Driving Heat

“The building management handles that. I’ve never really needed to know where.”


The building’s super met them in the lobby, holding open an elevator at the south end of the banks. They got on without much conversation other than to hear his grim, “I hope you fry that bastard who killed the doc,” on the one-floor descent to the basement. He led them through a labyrinth of stored office furniture and medical equipment, some of it swaddled in plastic, to a large shed that had been constructed in the corner. “We use this for storage,” he explained as he ran through a chunky ring of keys at the end of a belt chain.

The super flipped on the lights once he had got the shed door open, revealing a space about as large as a two-car garage. He led them toward a closet door at the far end of the room, past aluminum racks whose shelves were filled with desk lamps, out-of-date telephone equipment, bulky old-tech TVs, stacks of medical-office-appropriate framed art, empty aquariums, and potted artificial plants.

“Hannibal Lecter hasn’t sent anyone here looking for severed heads, has he?” said Rook.

The super laughed but stopped abruptly. “What the hell is this?”

The hasp on the closet door hung open. The padlock sat on the bench beside it.

Heat and Ochoa put their hands on their sidearms. Rook took a step back and brought the super with him out of the way. The two cops took positions near the closet. Nikki nodded to the detective and began her silent three-count. Then the lights went out and the door slammed behind them.

“The door, the door,” called Ochoa. In the absolute blackness of the shed, they scrambled hopelessly, bumping into each other and the racks until the super lit the flashlight on his belt and they oriented themselves to the exit.

By the time they raced out into the basement, the elevator was purring toward the first floor. Rook asked where the stairs were, but by the time he got an answer, Nikki and Miguel were already taking them two at a time.

The passenger door was slamming on a waiting MKZ when the two cops pushed through the lobby congestion and bolted down the six granite steps to the sidewalk. They both yelled, “NYPD, freeze!” but the Lincoln burned rubber—in reverse—on York Avenue, backing up through its own tire smoke at high speed against traffic, barely missing a northbound ambulette.

Heat and Ochoa gave chase, and a block away, the car lurched to a stop, but only long enough for a gear shift followed by another piercing squeal as it right-turned onto the ramp to the FDR south and was long gone.


Since it fell within their precinct, detectives from the Nineteenth tagged in to continue the B&E investigation at Lon King’s office.
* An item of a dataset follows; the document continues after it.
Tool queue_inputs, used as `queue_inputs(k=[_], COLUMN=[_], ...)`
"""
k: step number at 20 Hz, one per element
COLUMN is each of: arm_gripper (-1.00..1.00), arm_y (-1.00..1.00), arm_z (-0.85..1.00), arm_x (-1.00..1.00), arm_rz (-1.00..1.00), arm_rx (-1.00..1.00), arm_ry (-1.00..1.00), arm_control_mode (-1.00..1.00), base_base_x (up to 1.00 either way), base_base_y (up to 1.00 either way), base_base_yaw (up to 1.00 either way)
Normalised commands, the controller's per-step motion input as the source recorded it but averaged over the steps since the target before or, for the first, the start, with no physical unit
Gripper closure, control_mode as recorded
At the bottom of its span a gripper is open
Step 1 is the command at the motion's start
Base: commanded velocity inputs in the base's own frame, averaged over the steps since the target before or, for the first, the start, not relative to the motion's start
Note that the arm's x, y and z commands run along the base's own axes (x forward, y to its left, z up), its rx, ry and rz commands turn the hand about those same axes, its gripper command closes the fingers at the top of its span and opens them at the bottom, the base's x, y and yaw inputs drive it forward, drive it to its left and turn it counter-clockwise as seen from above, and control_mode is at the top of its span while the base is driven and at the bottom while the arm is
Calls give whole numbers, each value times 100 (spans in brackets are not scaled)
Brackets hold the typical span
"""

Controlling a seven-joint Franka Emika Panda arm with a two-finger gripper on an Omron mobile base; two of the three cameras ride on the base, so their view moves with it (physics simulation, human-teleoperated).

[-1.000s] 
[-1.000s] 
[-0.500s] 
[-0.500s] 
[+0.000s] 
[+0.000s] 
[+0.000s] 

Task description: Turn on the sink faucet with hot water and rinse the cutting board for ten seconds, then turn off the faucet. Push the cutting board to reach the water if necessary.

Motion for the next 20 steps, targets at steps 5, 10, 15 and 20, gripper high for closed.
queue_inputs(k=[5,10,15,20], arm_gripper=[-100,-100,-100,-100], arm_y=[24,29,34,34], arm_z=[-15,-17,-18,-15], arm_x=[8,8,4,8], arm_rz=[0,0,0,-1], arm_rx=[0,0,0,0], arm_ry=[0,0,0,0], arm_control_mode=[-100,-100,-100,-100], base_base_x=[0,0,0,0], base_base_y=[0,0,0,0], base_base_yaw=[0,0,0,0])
Heat, however, carved out one piece of turf for her team. They had lucked out and got to the digital recording closet just before the intruder could gain access, so the security video from the York Avenue medical tower would travel crosstown to the West Side with her.

With Roach taking co-lead, and Nikki feeling pressure to dive into the administrative tasks that were piling up in her absence, she rode back to the Two-Oh without Rook, who said he had plenty to keep him occupied anyway. As he waved from the back window of his cab, she hoped at least some of his attention would shift to wedding logistics.

Captain Heat went about her new duties with a spirit of enthusiasm, even though answering compliance emails from One PP, booking meetings with community leaders, and ignoring station-house nicotine enthusiasts pestering for an e-cig policy felt very little like policing. Nikki was glad that two of the four walls of her new office were all glass so she could at least peer out into her old familiar space, the homicide bull pen, and keep tabs on the case. From inside her goldfish bowl, she liked what she saw. Rook might have been right, that punting a key leadership appointment amounted to a stagger out of the starting gate, but watching Raley and Ochoa in action gave her confidence that her stumble might pay off.